Dann sollten die folgenden vier Standortbedingungen beachtet werden:

  • Kalkhaltiges Substrat
  • Feuchter sowie nährstoffreicher Boden
  • Alkalischer Boden
  • Sonnenhaltige Plätze

Die Pimpernellen Pflege ist nach der Anpflanzung relativ einfach. Der Boden sollte nie ganz austrocknen, selbst wenn der Gärtner sie nur als Zierpflanze hält. Für die Düngungen können humoser Boden sowie Kompost und organischer Dünger dienen. Letztgenannter wären beispielsweise Hornspäne im Frühjahr.

Pimpernellen Blätter einlegen

Zusätzlich sind die Blütenstände regelmäßig zu schneiden, denn die frischen Blätter kommen vorwiegend in der Küche zum Einsatz. Die Gärtner können die Blätter bis zum Herbst immer wieder abernten. Sie können entweder getrocknet oder eingelegt werden. Beim Trocknen besteht jedoch die Gefahr, dass sie ihren Geschmack verlieren.

Für das Einlegen hat sich Zitronensaft bewährt, da dieser ein besonderes Aroma generiert. Alternativ funktionieren auch Öl und Essig. Der Gärtner sollte jedoch darauf achten, nur die jungen und frischen Blätter zu verwenden. Die älteren sind nämlich ungenießbar.

Pimpernelle – Vermehrung und Schädlinge

Die Pimpernellen Vermehrung ist relativ einfach durchzuführen. Entweder werden neue Samen genommen oder der Gärtner teilt die Pflanze. Ein guter Zeitpunkt hierfür ist Frühjahr oder Herbst.

Man sollte lediglich darauf achten, den endgültigen Standort bereits im Vorhinein zu wählen und nicht mehr zu tauschen. Der kleine Wiesenknopf bildet lange Wurzeln, die bei einer erneuten Herausnahme beschädigt werden könnten.

Pilzkrankheit

Der Boden sollte nach den oben genannten Bestimmungen gleichsam auch für die neue Anpflanzung gelten. Wie bereits angesprochen ist die Pflanze sehr robust. Sie kann aber auch mal geschwächt sein. Dann hat sie den Mehltau als Pilzkrankheit oder Blattläuse als natürliche Feinde. Mehltau erkennt man an dem bräunlichen Befall der Blätter.

Zwar kann die Pilzart durch Fungizide beseitigt werden, wenn die Pflanze jedoch für die Küche verwendet werden soll, ist hiervon abzuraten.

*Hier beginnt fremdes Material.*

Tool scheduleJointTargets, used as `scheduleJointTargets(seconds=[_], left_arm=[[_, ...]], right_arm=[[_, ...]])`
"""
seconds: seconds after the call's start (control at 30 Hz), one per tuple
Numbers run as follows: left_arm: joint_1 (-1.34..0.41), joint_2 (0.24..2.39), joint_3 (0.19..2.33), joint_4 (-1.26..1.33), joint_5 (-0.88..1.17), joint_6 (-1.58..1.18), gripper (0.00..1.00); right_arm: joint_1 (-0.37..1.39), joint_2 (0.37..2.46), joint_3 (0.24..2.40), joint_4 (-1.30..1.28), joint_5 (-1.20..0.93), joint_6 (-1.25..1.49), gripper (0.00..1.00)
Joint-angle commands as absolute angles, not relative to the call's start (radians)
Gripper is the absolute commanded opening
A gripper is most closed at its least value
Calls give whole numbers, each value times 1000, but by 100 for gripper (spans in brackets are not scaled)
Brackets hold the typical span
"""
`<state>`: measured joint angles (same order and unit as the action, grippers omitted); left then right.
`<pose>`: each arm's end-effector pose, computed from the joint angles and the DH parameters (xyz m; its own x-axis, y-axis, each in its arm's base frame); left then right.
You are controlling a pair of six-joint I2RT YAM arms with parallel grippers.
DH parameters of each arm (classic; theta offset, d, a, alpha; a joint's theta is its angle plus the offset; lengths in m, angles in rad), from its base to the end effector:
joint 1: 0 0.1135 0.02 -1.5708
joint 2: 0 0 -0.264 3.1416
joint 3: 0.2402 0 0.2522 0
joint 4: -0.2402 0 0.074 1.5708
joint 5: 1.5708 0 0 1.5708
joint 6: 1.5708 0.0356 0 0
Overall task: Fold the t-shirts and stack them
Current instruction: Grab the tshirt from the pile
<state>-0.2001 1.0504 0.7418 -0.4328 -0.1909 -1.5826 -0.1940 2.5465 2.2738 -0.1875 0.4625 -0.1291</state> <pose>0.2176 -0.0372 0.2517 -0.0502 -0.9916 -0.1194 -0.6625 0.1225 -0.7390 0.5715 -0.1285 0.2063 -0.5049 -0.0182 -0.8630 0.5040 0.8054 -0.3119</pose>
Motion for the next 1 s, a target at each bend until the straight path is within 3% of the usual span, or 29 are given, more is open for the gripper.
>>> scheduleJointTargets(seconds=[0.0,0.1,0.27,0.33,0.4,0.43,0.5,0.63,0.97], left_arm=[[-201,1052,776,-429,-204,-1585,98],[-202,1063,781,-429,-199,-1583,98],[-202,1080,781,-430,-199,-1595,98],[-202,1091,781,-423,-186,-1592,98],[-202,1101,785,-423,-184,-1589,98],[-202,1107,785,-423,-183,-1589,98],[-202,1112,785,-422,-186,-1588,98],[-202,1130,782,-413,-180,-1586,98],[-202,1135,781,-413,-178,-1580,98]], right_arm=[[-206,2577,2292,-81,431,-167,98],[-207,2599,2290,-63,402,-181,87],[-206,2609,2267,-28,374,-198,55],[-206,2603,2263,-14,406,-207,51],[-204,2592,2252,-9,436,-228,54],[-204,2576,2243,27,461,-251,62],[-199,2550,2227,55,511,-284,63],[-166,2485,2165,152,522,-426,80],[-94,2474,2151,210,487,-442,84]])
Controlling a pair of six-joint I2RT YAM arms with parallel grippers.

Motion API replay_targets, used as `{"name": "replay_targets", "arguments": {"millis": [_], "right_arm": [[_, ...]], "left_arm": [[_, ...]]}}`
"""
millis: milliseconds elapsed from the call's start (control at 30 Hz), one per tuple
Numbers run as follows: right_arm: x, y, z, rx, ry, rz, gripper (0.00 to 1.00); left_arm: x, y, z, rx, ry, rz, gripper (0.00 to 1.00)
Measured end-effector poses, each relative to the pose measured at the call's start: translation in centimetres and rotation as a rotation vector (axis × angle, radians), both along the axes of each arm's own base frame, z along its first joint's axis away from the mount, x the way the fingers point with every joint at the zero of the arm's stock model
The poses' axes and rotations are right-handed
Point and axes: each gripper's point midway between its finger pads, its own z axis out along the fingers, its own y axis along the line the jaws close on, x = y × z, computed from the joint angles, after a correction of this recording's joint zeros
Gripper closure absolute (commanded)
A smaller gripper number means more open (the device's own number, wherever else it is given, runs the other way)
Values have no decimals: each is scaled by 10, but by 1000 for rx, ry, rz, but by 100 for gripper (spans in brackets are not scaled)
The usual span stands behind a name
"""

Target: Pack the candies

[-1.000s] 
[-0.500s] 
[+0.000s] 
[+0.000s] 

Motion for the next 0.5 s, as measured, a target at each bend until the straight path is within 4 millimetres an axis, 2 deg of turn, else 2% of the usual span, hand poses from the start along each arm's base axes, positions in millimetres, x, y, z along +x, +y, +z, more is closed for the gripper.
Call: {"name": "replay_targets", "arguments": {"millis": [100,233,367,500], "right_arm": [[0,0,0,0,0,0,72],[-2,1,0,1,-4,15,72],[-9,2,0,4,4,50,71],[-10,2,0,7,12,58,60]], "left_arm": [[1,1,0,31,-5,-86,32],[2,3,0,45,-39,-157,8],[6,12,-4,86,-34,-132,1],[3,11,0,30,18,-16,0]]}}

Zusätzlich ist das direkte Bewässern von oben gefährlich, da sich dadurch der Pilz weiter ausbreiten kann.

Deshalb ist die beste Behandlung immer die Vorsorge, indem der Boden nie ganz austrocknet. Sie sollte stets von unten gewässert, vor starkem Niederschlag geschützt und regelmäßige gedüngt werden.

Ist der Befall an den Pimpernellen zu stark, sollte eine neue Saat in Betracht gezogen werden. Dies sorgt für einen entsprechenden Neustart, da ein zu starken Befall manchmal nicht mehr zu korrigieren ist.